The Volga was stylistically in line with the major American manufacturers of the period in which it was introduced, and incorporated such then-luxury features as the reclining front seat, cigarette lighter, heater, windshield washer and three-wave radio.
When in 1959 the six-cylinder line of GAZ cars was discontinued, GAZ M-21 Volga became the biggest and most luxurious car officially sold to individual owners in the USSR in large quantities; though its very high price made it unavailable for most car buyers, 639,478 cars were produced in total.
Third series 1962–1970
The third series was produced from 1962 to 1970. The 1962 models dropped the leaping-deer hood ornament, and had a new grille.
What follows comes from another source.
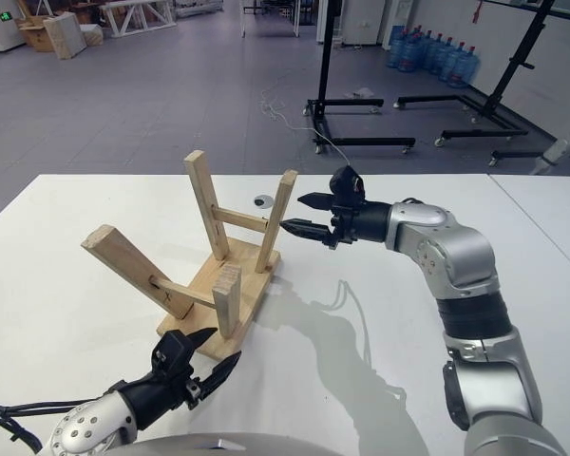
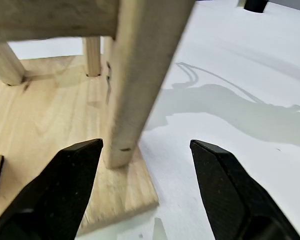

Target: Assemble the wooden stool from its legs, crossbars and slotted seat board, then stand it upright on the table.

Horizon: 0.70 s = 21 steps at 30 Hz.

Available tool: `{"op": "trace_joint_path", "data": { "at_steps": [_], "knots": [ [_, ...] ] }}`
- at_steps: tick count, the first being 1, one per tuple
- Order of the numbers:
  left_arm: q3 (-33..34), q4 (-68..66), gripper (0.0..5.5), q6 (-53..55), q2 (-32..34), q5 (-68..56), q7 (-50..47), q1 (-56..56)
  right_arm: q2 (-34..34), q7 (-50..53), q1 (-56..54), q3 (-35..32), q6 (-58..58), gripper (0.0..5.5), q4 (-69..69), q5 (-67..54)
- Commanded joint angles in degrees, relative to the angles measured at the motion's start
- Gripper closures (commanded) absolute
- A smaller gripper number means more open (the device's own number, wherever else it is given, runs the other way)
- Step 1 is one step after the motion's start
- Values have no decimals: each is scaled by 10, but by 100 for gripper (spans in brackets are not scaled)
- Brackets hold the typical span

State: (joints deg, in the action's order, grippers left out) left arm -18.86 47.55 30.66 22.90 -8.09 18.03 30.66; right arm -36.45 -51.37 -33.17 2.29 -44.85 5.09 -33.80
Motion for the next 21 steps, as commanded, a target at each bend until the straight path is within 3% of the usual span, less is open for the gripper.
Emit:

It used a 6.7:1 compression engine of 75 PS (55 kW) with an optional 7.65:1 compression of 80 PS (59 kW; 79 hp) (usually reserved for the export models).
The headliner changed from cloth to vinyl, and the radio became optional.
It was offered as the standard M21L, M21T taxi, and right-hand drive M21N export model.
Also in 1962, GAZ advertised a station wagon/estate model, the M22; most of these were exported or reserved for official use. The first station wagons/estates were delivered in 1963, and were designated M22 (75 PS (55 kW)), M22G (export, 75 hp (56 kW; 76 PS)), M22T (export, 85 PS (63 kW)); ambulances were M22B (75 PS (55 kW)) and M22BK (85 PS (63 kW)).
An M22 prototype four-wheel drive station wagon/estate was also built, as was an M22A van.
Belgian importer Sobimpex N.V. assembled Volgas locally for sale in Western Europe. These were often fitted with diesel engines; the cars arrived in Antwerp without an engine and with the gearbox in the trunk. Originally (beginning in 1960) Sobimpex fitted a 1.6-liter Perkins 4.99 unit, a larger Rover engine supplanted that in 1963, and the more modern Indenor four-cylinder units replaced the Rover engine in 1964. Belgian-built cars were marketed as “Scaldia-Volgas”, named after the Latin name for the river Scheldt. While the diesel models cost considerably more than ones with the original engine, they were quite popular for their economy and reliability, and outsold the petrol models in both Belgium and the Netherlands.